A few years ago I was called for jury duty. We were all shepherded into a room at the courthouse and told briefly about a civil case we might be chosen for. The plaintiff claimed he had gotten into an accident because he had been distracted by the bright lights of a store display, and was suing the store.

One by one the potential jurors were brought into a separate room with a lawyer for the plaintiff and a lawyer for the defendant. When it came my turn to be interviewed, one of the lawyers -- I'm not sure which -- gave me a beneficent smile and asked, "Well, what do you think of our legal system?"

I replied, "If you could narrow the scope of that question a bit, I could probably give you a more intelligent answer." I paused, wondering if he would narrow it. When he said nothing, I continued, "If you're asking if I think we live in an overly litigious society, the answer is yes. But if you're asking me do I still think I could judge this case fairly on its own merits, the answer is also yes."

I was being completely honest on both counts. Of course, I also knew that if I phrased it that way, the plaintiff's lawyer would not want me on the jury.

They then asked me to wait outside in the corridor for a moment. I sat there, completely confident that I would be disqualified, and practically chortling at my own slyness in escaping a boring trial.

Sure enough, a few minutes later one of the lawyers poked his head outside, and said, "It's okay, you're dismissed."

I recently received a notice for jury duty again, and was supposed to report this morning. I drove down to the Norwalk court house again, my mind awhirl with all the clever things I could say in order to get myself disqualified again. I went through security, and reported to the appropriate office. The clerk came up and told me that jury duty had been canceled that morning. I had driven all the way down there for nothing.

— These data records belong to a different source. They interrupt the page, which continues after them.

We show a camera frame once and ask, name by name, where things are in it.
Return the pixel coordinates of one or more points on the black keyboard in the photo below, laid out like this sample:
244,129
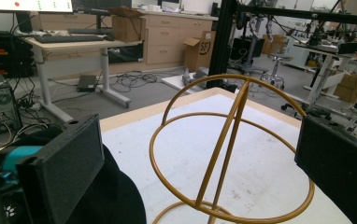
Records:
67,38
89,31

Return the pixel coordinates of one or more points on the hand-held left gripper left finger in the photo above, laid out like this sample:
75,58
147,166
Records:
64,168

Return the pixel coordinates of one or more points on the black computer tower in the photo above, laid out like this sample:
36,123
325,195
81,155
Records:
0,102

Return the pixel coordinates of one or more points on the black storage rack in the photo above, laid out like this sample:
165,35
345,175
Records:
2,53

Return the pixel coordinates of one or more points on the wooden drawer cabinet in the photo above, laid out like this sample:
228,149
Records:
164,43

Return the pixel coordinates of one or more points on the white work table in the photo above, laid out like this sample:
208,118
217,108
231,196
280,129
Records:
320,74

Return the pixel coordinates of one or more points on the white floor board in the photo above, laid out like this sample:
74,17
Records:
175,82

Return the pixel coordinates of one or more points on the white-legged wooden desk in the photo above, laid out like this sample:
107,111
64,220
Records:
74,45

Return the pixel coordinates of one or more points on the plain cardboard box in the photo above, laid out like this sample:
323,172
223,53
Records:
349,88

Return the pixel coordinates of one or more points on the black flat box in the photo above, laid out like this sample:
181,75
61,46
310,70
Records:
87,83

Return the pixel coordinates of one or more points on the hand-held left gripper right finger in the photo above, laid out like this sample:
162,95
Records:
338,168

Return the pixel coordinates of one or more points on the white-screen monitor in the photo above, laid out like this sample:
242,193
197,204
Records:
27,4

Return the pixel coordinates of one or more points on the black metal frame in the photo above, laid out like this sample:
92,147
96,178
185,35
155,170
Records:
225,37

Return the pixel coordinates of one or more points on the printed cardboard box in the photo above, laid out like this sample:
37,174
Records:
198,51

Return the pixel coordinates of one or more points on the grey round stool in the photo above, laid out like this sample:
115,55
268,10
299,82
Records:
276,67

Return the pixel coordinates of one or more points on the dark monitor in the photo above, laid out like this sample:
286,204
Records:
102,5

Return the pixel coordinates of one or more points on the white table mat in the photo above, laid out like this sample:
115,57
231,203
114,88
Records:
182,149

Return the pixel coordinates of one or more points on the open cardboard box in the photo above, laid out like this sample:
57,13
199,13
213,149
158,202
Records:
126,29

Evidently I was supposed to have phoned the courthouse the night before to see if our services were still required. No one else was there, which meant that everyone else had been smart enough to phone ahead of time; I was the only one who hadn't bothered to read the notice carefully.

You're never stupider than when you're preoccupied thinking about how clever you are.


Anonymous said...

Great post,
I felt the same way during my last jury duty call, except I thought of being as outrageous as possible during the interview process. The case was a stabbing and the lawyer asked me " what if the defendant was a cop " My reply was " I don't give a F*ck who it is, if their guilty then send them the chair and fry em" Well...I ended up getting picked for that much for being outrageous.

Mad Dog

PS. It takes a real man to poke fun at himself, great job John.

John Craig said...

Mad Dog --
They must have seen you as a guy who would stick up for what's right.

Not sure I fit most people's definition -- or even my own -- of a real man, but thank you.